What is a time of joy for many women was my darkest hour.
As a result of losing 100 frakkin' pounds, I have today a touch of the ol' body dysmorphia. Just a mild case that doesn't really hurt anybody, where I buy skirts I have to return the next day because I suddenly realize they're 2 sizes too big. I've been this size for like 8 years!
When I first lost weight, I used to have to get up in the middle of class to check myself in the mirror to make sure I hadn't somehow regained it in the hour since I'd last seen myself. I got used to my new body, but like all former fatties (holla if you're out there!), I never really stopped thinking of myself as an obese person.
One day, a few weeks after I started working with Jane, she stopped me in the midst of my daily recounting of my Weight Watchers points and said, "You know, I was thinking...if you never said anything about any of this, I'd just think you were a tall, skinny person." It was like WHOA MIND EXPLOSION.
I had a similar experience about a year ago, when a group of ladies and I with food stuff (not foodstuffs, although those are more delicious) started an online food journal as an extension of our daily gratitude list. It wasn't a place to list each of the three olives we ate each day or anything creepy like that -- more like a general discussion of why we eat in certain ways, how it connects to our feelings and how we affect change (or don't) in our lives. We were all alcoholics, as well as an assorted collection of bingers and restricters and purgers and so on. ("I'm restricting" and "I'm in PAIN" are common responses to "How are you?" in my circle.)
Anyway, we didn't last that long at it, but one day we ended up having a discussion in which we mentioned our weights and it turned out to be really empowering, because if I thought my friend's body was beautiful and she weighed the same (or more) than me, then how was my body disgusting?
See to me, everyone else's body was "normal" and mine was somehow "not normal." But when we broke it down to numbers, I realized that the difference between my body and theirs had been in my mind. WE ALL HAD NORMAL BODIES.
I think that's the aim of this new site I stumbled upon today. The My Body Gallery project is "attempting to build a collection of photos that will help more women see themselves more clearly." You can upload a picture of your body, then search for women with your same height/weight, measurements or clothing sizes, look at her, then think, "By gosh, I'm gorgeous just like she is!"

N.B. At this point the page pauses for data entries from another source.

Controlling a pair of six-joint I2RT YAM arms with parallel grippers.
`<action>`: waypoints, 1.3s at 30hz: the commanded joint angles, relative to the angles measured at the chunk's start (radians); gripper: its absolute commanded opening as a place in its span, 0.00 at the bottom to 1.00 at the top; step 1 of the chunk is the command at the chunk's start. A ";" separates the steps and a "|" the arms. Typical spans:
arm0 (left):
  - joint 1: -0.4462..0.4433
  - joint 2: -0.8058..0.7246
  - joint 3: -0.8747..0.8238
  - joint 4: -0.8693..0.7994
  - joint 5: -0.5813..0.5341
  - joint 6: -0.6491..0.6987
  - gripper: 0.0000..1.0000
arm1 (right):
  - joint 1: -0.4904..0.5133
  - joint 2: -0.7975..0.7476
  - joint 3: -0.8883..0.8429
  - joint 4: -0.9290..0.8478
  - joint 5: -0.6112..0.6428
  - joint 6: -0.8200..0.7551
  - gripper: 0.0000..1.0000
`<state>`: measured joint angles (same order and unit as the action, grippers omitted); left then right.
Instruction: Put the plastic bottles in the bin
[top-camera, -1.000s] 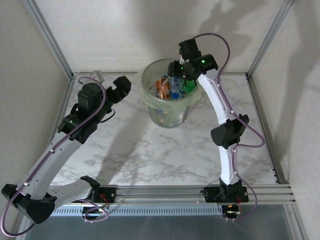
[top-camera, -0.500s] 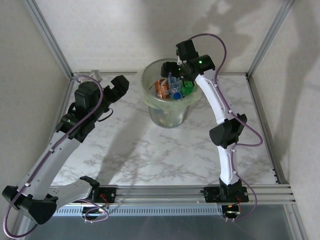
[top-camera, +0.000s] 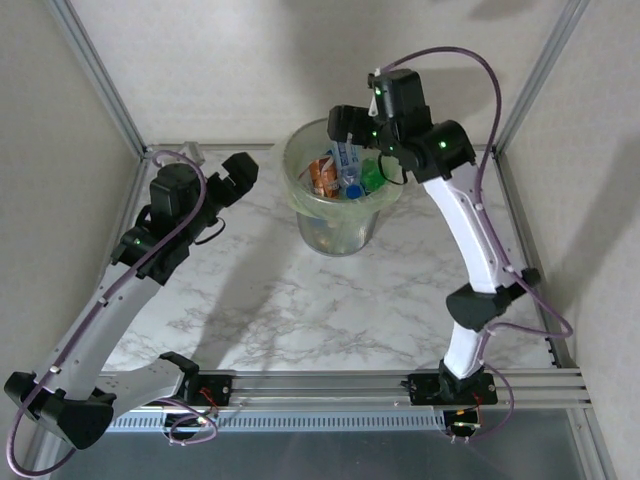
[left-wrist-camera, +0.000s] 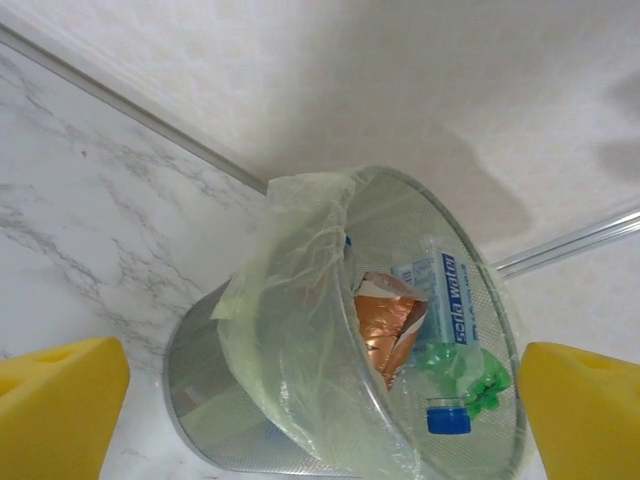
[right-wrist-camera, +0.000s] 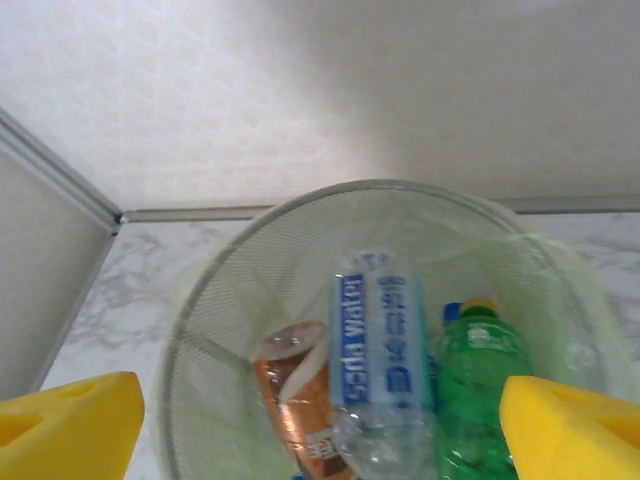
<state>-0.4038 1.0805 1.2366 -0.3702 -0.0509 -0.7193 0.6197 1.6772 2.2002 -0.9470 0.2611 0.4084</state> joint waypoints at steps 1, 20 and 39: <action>0.011 -0.021 0.021 -0.006 -0.212 0.087 1.00 | 0.002 -0.177 -0.229 0.097 0.167 0.011 0.96; 0.109 -0.095 -1.002 0.933 -0.761 0.478 0.99 | -0.004 -1.323 -1.756 0.550 0.690 0.083 0.99; 0.368 0.352 -1.097 1.734 -0.378 0.517 1.00 | -0.562 -0.483 -2.114 2.058 0.230 -0.286 0.99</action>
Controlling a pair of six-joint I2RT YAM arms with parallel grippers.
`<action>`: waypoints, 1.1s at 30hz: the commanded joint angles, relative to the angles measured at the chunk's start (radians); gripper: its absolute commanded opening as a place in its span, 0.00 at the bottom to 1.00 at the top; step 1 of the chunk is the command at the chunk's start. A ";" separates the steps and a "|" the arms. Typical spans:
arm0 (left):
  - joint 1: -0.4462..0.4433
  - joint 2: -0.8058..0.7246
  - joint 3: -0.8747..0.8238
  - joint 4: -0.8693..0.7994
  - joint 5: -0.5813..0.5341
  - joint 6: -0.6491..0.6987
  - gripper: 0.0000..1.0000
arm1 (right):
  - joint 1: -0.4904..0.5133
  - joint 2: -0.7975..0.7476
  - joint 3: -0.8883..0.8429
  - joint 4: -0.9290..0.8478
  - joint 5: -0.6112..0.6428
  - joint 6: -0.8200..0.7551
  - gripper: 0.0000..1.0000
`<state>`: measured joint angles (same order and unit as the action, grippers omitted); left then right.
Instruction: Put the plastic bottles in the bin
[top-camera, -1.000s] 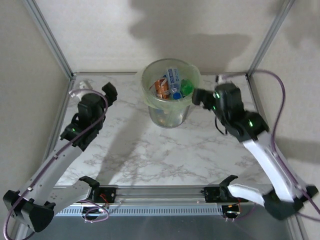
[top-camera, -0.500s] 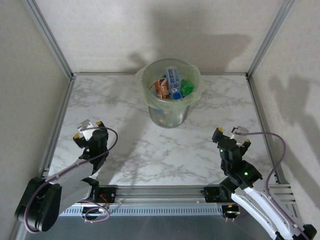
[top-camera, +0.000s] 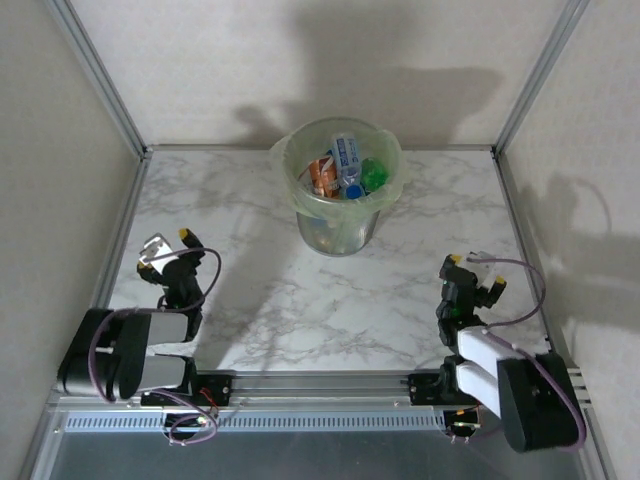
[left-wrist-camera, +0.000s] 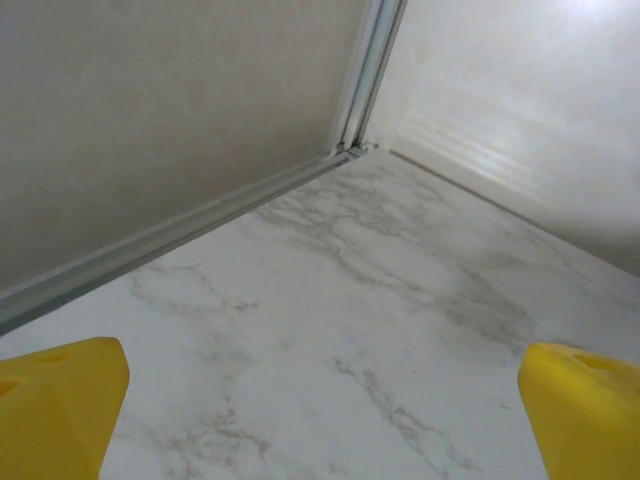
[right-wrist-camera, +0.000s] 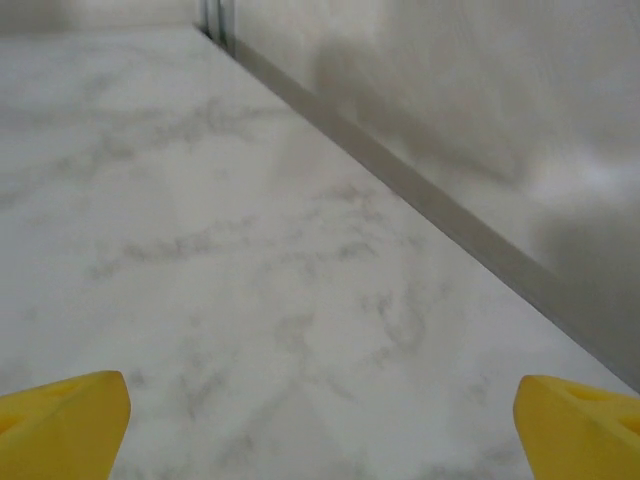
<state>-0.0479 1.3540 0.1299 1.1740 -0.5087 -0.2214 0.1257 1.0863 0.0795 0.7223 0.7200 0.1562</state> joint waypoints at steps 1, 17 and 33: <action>0.002 0.066 0.040 0.097 0.137 0.039 1.00 | -0.089 0.175 0.015 0.473 -0.302 -0.041 0.99; -0.033 0.186 0.075 0.158 0.240 0.129 0.99 | -0.095 0.461 0.107 0.628 -0.478 -0.088 0.99; -0.033 0.188 0.080 0.152 0.245 0.131 0.99 | -0.112 0.466 0.135 0.582 -0.597 -0.110 0.99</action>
<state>-0.0753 1.5417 0.1890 1.3087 -0.2760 -0.1036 0.0242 1.5486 0.1951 1.2915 0.1776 0.0628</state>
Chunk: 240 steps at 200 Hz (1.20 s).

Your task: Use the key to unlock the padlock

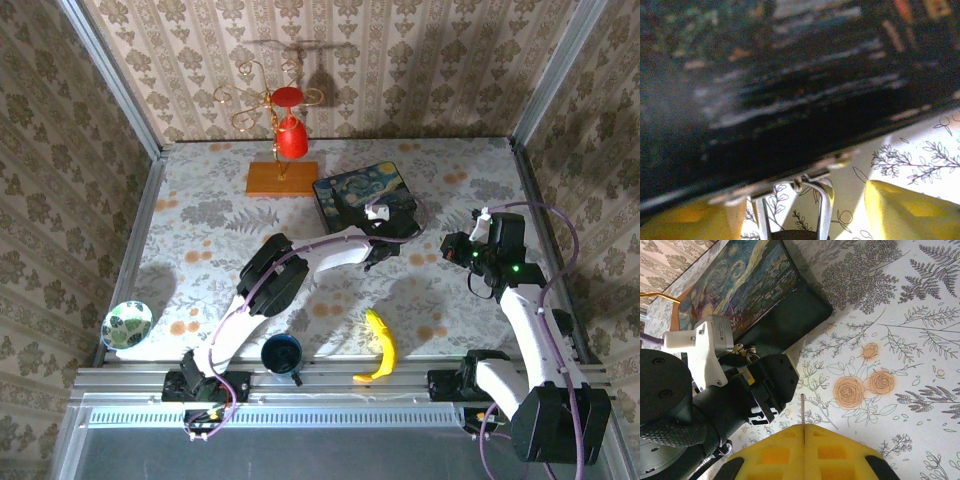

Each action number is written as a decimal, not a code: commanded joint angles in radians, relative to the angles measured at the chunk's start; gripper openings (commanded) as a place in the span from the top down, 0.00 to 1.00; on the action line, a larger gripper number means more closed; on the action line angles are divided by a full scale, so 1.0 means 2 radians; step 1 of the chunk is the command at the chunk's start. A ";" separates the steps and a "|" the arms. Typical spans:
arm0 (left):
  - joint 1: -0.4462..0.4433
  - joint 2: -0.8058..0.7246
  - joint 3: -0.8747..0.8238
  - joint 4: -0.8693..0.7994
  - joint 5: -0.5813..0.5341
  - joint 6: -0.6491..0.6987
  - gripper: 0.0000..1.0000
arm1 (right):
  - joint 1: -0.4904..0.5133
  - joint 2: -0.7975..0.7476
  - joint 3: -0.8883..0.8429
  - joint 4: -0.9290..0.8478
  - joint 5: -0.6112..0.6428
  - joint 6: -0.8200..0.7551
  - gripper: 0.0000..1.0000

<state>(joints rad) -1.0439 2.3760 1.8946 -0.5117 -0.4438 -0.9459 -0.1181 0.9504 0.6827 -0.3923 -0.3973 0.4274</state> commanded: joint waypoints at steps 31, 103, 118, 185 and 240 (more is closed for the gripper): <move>0.003 -0.013 -0.034 0.019 0.011 -0.018 0.50 | -0.002 -0.003 -0.009 0.007 -0.010 0.009 1.00; 0.006 -0.010 -0.025 0.022 0.009 -0.001 0.50 | -0.002 0.000 -0.012 0.011 -0.014 0.013 1.00; 0.007 -0.010 -0.023 0.022 0.006 0.005 0.51 | -0.002 0.001 -0.011 0.011 -0.013 0.012 1.00; 0.010 -0.013 -0.017 0.026 -0.003 0.019 0.56 | -0.002 0.005 -0.011 0.012 -0.015 0.011 1.00; 0.010 -0.015 -0.010 0.027 -0.009 0.027 0.51 | -0.002 0.003 -0.017 0.015 -0.017 0.013 1.00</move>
<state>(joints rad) -1.0355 2.3627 1.8462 -0.4587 -0.4454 -0.9123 -0.1184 0.9573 0.6655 -0.3805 -0.4046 0.4461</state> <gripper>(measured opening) 0.491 0.060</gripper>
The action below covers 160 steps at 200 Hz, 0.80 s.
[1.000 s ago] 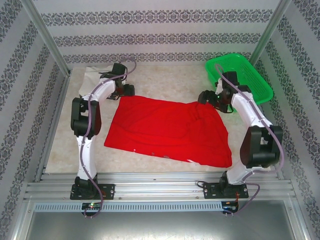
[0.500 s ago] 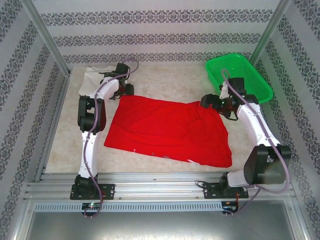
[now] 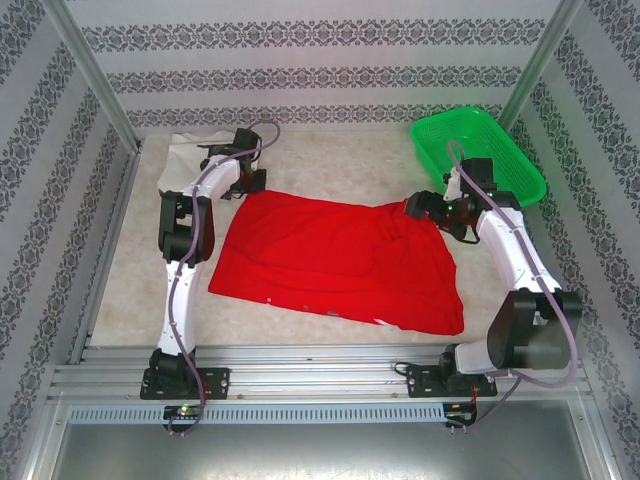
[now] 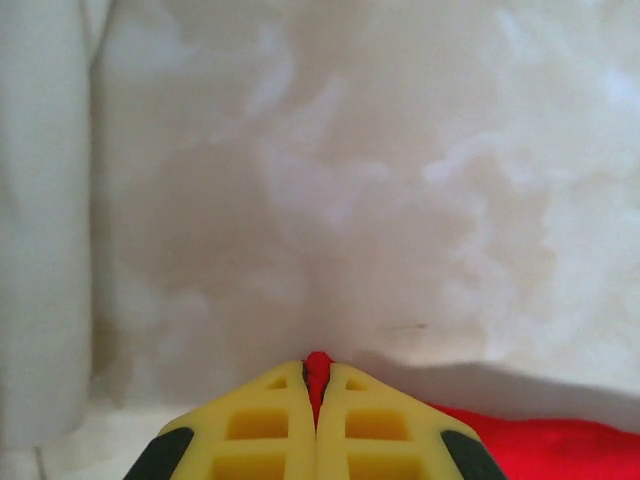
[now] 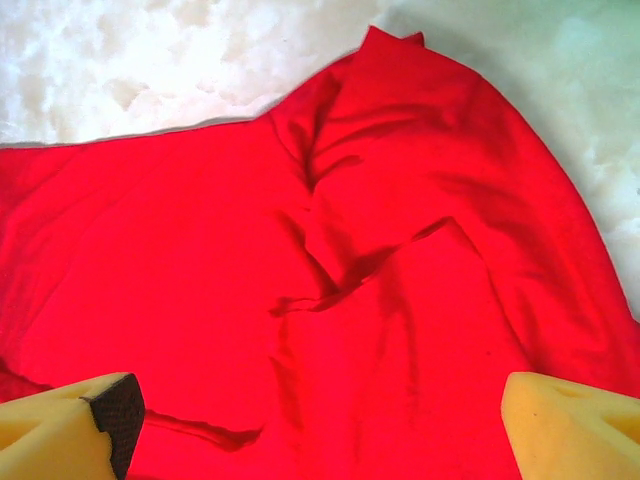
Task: Fold and stack the t-shirts
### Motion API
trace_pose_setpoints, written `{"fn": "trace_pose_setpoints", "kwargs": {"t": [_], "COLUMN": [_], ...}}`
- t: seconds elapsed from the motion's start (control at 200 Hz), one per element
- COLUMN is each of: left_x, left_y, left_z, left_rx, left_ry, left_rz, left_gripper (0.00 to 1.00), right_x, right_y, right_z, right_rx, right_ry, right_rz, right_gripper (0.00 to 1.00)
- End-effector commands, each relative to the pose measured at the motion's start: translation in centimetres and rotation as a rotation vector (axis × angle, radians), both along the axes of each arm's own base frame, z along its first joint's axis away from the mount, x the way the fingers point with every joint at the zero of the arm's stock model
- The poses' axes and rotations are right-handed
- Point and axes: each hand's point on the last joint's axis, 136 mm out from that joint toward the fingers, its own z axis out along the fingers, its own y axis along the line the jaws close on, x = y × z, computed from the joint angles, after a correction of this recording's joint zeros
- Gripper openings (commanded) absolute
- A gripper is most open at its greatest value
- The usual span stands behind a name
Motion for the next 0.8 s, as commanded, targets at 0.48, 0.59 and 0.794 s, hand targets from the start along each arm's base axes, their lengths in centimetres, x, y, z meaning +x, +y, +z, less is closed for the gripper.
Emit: {"fn": "trace_pose_setpoints", "kwargs": {"t": [0.48, 0.59, 0.794], "left_x": [-5.5, -6.0, -6.6], "left_y": [2.1, 1.9, 0.8], "left_z": [12.8, 12.8, 12.9], "left_rx": [-0.148, -0.162, -0.197], "left_ry": [-0.225, -0.217, -0.218], "left_rz": [0.049, 0.055, 0.022], "left_gripper": [0.0, 0.0, 0.0], "right_x": [8.4, 10.3, 13.2], "right_y": [-2.4, -1.7, 0.0], "right_z": [-5.3, -6.0, -7.4], "right_rx": [-0.07, -0.052, -0.077], "right_ry": [0.152, 0.143, 0.174], "right_rz": [-0.055, -0.037, 0.014], "right_gripper": [0.82, 0.79, 0.7]}}
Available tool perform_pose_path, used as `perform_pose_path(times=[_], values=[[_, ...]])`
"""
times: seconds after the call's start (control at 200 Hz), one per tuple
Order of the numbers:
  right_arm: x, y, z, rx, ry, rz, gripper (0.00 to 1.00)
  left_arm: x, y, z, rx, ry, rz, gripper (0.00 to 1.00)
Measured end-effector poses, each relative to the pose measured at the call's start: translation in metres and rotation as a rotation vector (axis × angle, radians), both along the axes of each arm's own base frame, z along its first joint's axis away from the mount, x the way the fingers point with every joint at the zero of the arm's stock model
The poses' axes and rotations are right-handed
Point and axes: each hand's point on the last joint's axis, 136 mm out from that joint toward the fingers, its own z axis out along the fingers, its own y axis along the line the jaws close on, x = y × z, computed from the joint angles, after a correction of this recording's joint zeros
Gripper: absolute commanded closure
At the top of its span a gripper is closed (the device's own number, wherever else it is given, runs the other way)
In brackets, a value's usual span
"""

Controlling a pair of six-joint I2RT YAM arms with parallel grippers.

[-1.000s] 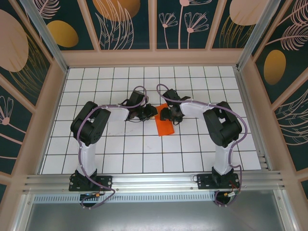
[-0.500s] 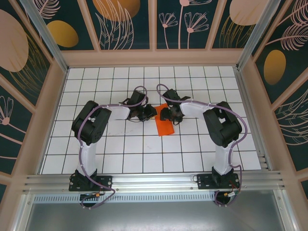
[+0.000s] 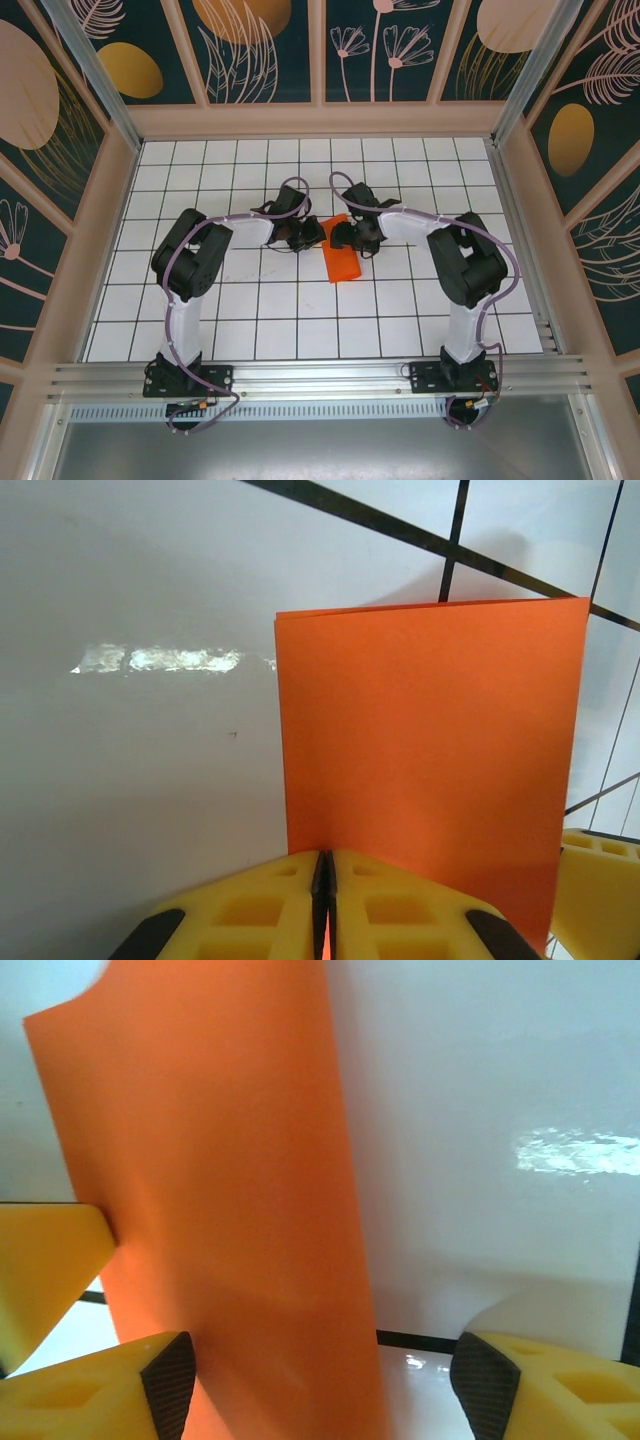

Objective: Fold a paper plane with a square sheet of paper (pick it up from the middle)
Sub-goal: First fold in half a square sheet of paper at the center of the table.

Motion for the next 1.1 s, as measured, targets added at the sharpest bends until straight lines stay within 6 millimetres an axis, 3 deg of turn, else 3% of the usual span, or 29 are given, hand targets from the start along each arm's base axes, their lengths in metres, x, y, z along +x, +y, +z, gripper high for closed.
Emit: perform_pose_path(times=[0.18, 0.285, 0.4, 0.495, 0.585, 0.691, 0.896, 1.101], values=[[0.006, -0.011, 0.013, 0.066, -0.001, -0.034, 0.25, 0.000, 0.000, -0.001, 0.012, -0.008, -0.003, 0.86], [0.015, -0.017, 0.037, 0.115, -0.043, -0.057, 0.32, 0.000, 0.000, -0.001, 0.014, -0.009, -0.005, 0.86], [0.020, -0.007, 0.063, 0.192, -0.089, -0.032, 0.57, 0.000, 0.000, -0.001, 0.015, -0.011, -0.007, 0.87], [0.021, 0.007, 0.072, 0.258, -0.095, 0.015, 0.76, 0.000, 0.000, -0.001, 0.016, -0.011, -0.007, 0.87], [0.019, 0.018, 0.067, 0.307, -0.063, 0.042, 0.86, 0.000, 0.001, -0.001, 0.017, -0.010, -0.007, 0.87], [0.018, 0.028, 0.049, 0.335, -0.008, 0.074, 0.93, 0.000, 0.001, -0.001, 0.019, -0.009, -0.006, 0.89], [0.015, 0.036, 0.012, 0.343, 0.085, 0.095, 0.96, 0.000, 0.001, -0.001, 0.027, -0.004, -0.005, 0.89], [0.018, 0.030, 0.008, 0.349, 0.085, 0.087, 0.97, 0.000, 0.001, -0.002, 0.033, -0.005, -0.002, 0.89]])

Of course, there's always the potential for a database like this to turn quickly icky if used obsessively or in the name of body scrutiny and policing. So maybe for now you'd just like to try out my new body acceptance strategy of TELLING EVERYONE HOW MUCH YOU WEIGH ALL THE TIME.
Even if it doesn't make you feel good in comparison, it will probably feel good to just put it out there all like, "WHAT?" At least that's what I'm hoping -- when I stepped on the scale this morning to take the photo and saw that I am currently at the top of my weight range, I seriously considered Photoshopping it. (I am complicated on this issue.)
But I didn't! Because its just a number, gawd. I'm Emily, I'm 5'10, I weigh 166 lbs, and EVERYTHING'S AWESOME. Now you go! (Or don 't, it's just a theory. But do.)